CHP: What is your approach for working with athletes?
JL: My approach combines Eastern thought — Buddhism, Taoism, Zen — with Western psychology, and when I put them together you have a mish-mash of unbelievable kinds of thinking to help people deal with problems. We don’t even talk about beating an opponent or winning a national championship. We talk about what are you going to do to deal with your fear, how will you be more compassionate … We practice meditation so we can quiet our chattering mind and use that to an advantage so we go on the courts and are at a level of playing our best. If we do that, we’ll probably win, but if we don’t, we’ll feel that we played our best.
CHP: What are some of the most common reasons that athletes come to you for assistance, and how do you solve their problems?
JL: People will come to me for many reasons. Ostensibly, the reason usually is “I’m good, but I choke or I fail and I don’t like to fail and I’m in a slump”: the obvious external manifestations of failure. [But] when an athlete is in a slump, it’s not a physical crisis — it’s a spiritual crisis. I’m telling them we have to look at failure as something different from what you’ve been looking at it as. I’m saying failure is wonderful — it’s our teacher. Don’t run away from it, and you’ll become better. In Chinese [they] say soft is strong. Water is so soft, yet it wears away rock and lights cities.
CHP: What is the philosophy behind “The Way of the Champion”? In other words, what is the “way of the champion?”
JL: A champion is not someone who wins the medal, but anyone whose main goal is to do the very best they can today to be the very best they can be so that they can position themselves for personal or collective victory. All people who get crowned national champions were champions before they got crowned.

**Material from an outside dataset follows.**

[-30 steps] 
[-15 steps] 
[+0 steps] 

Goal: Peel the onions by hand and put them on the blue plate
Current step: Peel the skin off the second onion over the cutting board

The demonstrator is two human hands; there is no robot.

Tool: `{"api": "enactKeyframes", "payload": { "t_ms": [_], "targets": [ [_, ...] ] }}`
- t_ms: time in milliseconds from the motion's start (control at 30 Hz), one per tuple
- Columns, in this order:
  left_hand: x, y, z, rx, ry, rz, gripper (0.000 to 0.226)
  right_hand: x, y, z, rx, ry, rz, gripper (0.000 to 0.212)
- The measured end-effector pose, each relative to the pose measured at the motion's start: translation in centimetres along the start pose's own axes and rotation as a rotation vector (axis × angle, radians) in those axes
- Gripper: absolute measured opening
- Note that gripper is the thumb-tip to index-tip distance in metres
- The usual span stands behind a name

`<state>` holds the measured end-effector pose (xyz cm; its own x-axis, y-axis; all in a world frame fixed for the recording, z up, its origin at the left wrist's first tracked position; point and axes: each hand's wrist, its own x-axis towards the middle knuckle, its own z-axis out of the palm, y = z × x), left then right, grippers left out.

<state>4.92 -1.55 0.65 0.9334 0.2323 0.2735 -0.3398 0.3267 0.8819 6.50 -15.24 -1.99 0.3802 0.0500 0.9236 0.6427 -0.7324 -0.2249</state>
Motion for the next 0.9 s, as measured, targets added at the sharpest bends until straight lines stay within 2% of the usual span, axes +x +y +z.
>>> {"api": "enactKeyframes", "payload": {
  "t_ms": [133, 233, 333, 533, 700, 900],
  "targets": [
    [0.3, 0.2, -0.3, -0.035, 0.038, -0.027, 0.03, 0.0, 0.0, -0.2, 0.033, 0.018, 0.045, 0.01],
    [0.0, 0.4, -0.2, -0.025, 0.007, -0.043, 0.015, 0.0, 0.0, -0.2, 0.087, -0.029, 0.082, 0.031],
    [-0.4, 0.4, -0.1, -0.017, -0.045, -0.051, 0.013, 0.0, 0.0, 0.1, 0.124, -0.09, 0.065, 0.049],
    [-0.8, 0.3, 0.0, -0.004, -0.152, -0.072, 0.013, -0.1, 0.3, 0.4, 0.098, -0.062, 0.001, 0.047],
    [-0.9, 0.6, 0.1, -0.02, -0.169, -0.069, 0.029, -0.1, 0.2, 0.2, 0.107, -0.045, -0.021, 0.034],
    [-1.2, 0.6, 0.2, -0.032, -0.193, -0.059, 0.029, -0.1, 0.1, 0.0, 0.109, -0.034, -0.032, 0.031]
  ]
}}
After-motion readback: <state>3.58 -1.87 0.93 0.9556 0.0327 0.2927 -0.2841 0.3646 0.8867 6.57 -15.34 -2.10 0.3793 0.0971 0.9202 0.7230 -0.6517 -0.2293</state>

CHP: Who are some well-known collegiate and professional athletes that you’ve worked with personally?
JL: [Professional golfer] Vijay Singh was a client of mine just recently. I’ve also worked with Steve Kerr, the former Phoenix Suns general manager and former Cleveland Cavaliers general manager Danny Ferry, [as well as Philadelphia 76er] Elton Brand on a collegiate level. And I haven’t worked with Kobe [Bryant], but he read my books because [Los Angeles Lakers head coach] Phil Jackson and I are friends, and he asked me to send a book to Kobe.

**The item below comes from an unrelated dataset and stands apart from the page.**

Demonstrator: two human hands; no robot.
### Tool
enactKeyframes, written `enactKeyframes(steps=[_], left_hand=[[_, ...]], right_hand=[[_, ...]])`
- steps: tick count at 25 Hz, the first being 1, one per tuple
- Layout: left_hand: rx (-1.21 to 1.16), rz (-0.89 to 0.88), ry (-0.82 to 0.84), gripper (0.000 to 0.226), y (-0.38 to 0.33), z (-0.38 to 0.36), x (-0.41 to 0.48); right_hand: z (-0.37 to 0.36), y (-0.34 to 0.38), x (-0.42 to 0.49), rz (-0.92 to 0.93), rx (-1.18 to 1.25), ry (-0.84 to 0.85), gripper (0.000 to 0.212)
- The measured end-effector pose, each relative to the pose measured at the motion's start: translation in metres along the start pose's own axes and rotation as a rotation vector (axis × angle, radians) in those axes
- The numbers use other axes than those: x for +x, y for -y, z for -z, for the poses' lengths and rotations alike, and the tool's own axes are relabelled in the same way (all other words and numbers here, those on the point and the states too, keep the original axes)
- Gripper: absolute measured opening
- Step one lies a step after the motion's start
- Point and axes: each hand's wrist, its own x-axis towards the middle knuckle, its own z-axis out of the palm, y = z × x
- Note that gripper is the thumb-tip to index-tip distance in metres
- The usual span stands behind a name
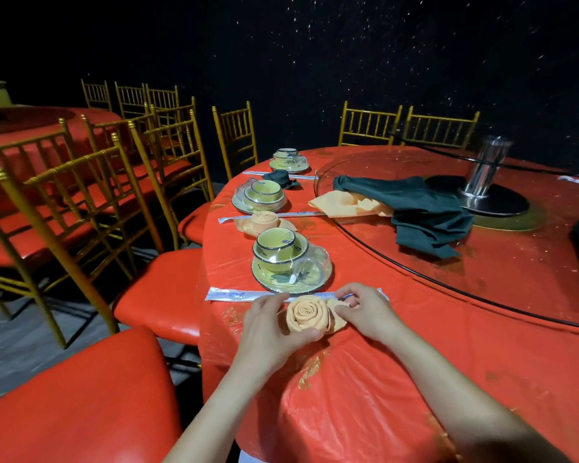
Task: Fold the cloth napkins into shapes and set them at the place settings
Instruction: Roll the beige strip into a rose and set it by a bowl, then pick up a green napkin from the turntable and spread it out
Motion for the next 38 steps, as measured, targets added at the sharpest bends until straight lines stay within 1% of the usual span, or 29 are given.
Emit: enactKeyframes(steps=[2, 4, 5, 7, 8, 10, 11, 12, 14, 16, 17, 19, 22, 25, 27, 30, 34, 35, 38], left_hand=[[0.034, -0.062, 0.004, 0.074, -0.005, -0.006, 0.001], [0.021, -0.036, 0.002, 0.075, -0.005, -0.009, 0.004], [0.024, -0.024, 0.001, 0.077, -0.004, -0.010, 0.005], [0.053, -0.025, -0.013, 0.080, -0.004, -0.011, 0.006], [0.079, -0.019, -0.014, 0.078, -0.005, -0.010, 0.006], [0.143, 0.010, -0.014, 0.069, -0.008, -0.009, 0.006], [0.173, 0.018, -0.018, 0.067, -0.009, -0.009, 0.006], [0.201, 0.023, -0.020, 0.067, -0.011, -0.008, 0.006], [0.245, 0.030, -0.016, 0.075, -0.015, -0.006, 0.003], [0.255, 0.029, -0.049, 0.086, -0.021, -0.003, -0.001], [0.242, 0.011, -0.081, 0.088, -0.027, -0.001, -0.001], [0.222, -0.057, -0.133, 0.083, -0.044, 0.002, 0.007], [0.249, -0.154, -0.121, 0.072, -0.084, -0.005, 0.042], [0.290, -0.162, -0.075, 0.067, -0.120, -0.023, 0.085], [0.290, -0.161, -0.045, 0.066, -0.139, -0.038, 0.109], [0.284, -0.198, -0.008, 0.067, -0.156, -0.068, 0.138], [0.319, -0.334, -0.006, 0.071, -0.171, -0.116, 0.180], [0.333, -0.367, 0.003, 0.073, -0.176, -0.126, 0.191], [0.384, -0.450, 0.045, 0.073, -0.191, -0.151, 0.220]], right_hand=[[-0.001, -0.003, 0.000, -0.003, -0.033, -0.024, 0.015], [0.001, -0.003, -0.001, 0.017, -0.055, -0.061, 0.016], [0.002, -0.003, -0.003, 0.064, -0.061, -0.089, 0.017], [0.002, 0.002, -0.011, 0.215, -0.034, -0.115, 0.022], [-0.002, 0.004, -0.015, 0.284, -0.033, -0.087, 0.025], [-0.011, 0.004, -0.022, 0.345, -0.101, -0.011, 0.038], [-0.014, 0.002, -0.025, 0.340, -0.116, 0.005, 0.041], [-0.014, 0.001, -0.027, 0.334, -0.101, 0.008, 0.040], [-0.008, -0.001, -0.033, 0.325, -0.073, -0.012, 0.036], [0.006, -0.007, -0.044, 0.321, -0.089, -0.059, 0.038], [0.016, -0.012, -0.049, 0.310, -0.103, -0.081, 0.041], [0.042, -0.023, -0.057, 0.278, -0.155, -0.128, 0.045], [0.098, -0.035, -0.054, 0.232, -0.251, -0.241, 0.044], [0.148, -0.048, -0.042, 0.139, -0.310, -0.350, 0.045], [0.168, -0.062, -0.031, 0.072, -0.301, -0.387, 0.046], [0.179, -0.081, -0.004, 0.013, -0.293, -0.395, 0.048], [0.160, -0.106, 0.045, -0.012, -0.278, -0.328, 0.056], [0.154, -0.111, 0.055, -0.010, -0.303, -0.315, 0.057], [0.145, -0.125, 0.072, 0.056, -0.477, -0.306, 0.055]])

CHP: Phil Jackson is also very much influenced by spirituality, isn’t he?
JL: Phil’s parents were both missionaries and he was born and raised near the Dakota Indian tribe, and hanging up in his office he’s got all these replicas of Native American culture. The other thing he’s done is he’s created a room where the practice facility is in El Segundo that’s called the Warrior Room, and what they do is the athletes go in and meditate before a game or practice… We have an interesting relationship. We don’t meet and have a beer, because our lives are very busy, so we communicate by e-mail, and that seems to work, because he requests my books and I get to see how they work with those athletes.
CHP: What do you like about working at UC Santa Cruz?
JL: The thing I’ve most enjoyed is that it’s pure. It’s sport for the sake of sport, not sport for the sake of money. You go into Duke and [North] Carolina and these big programs, and it’s all about winning… Up here at UCSC, we want to win, but it’s not all about winning. It’s about developing fine young men and women.
CHP: What is the one indispensable piece of advice that you would give to an athlete at any level of competition?
JL: An athlete, to stay on track, to be focused and to compete at a high level, needs to continue to know why they love what they’re doing. If they stay in touch with that, they’ll be able to do what they need to do in order to get what they want. I want people to follow what they love.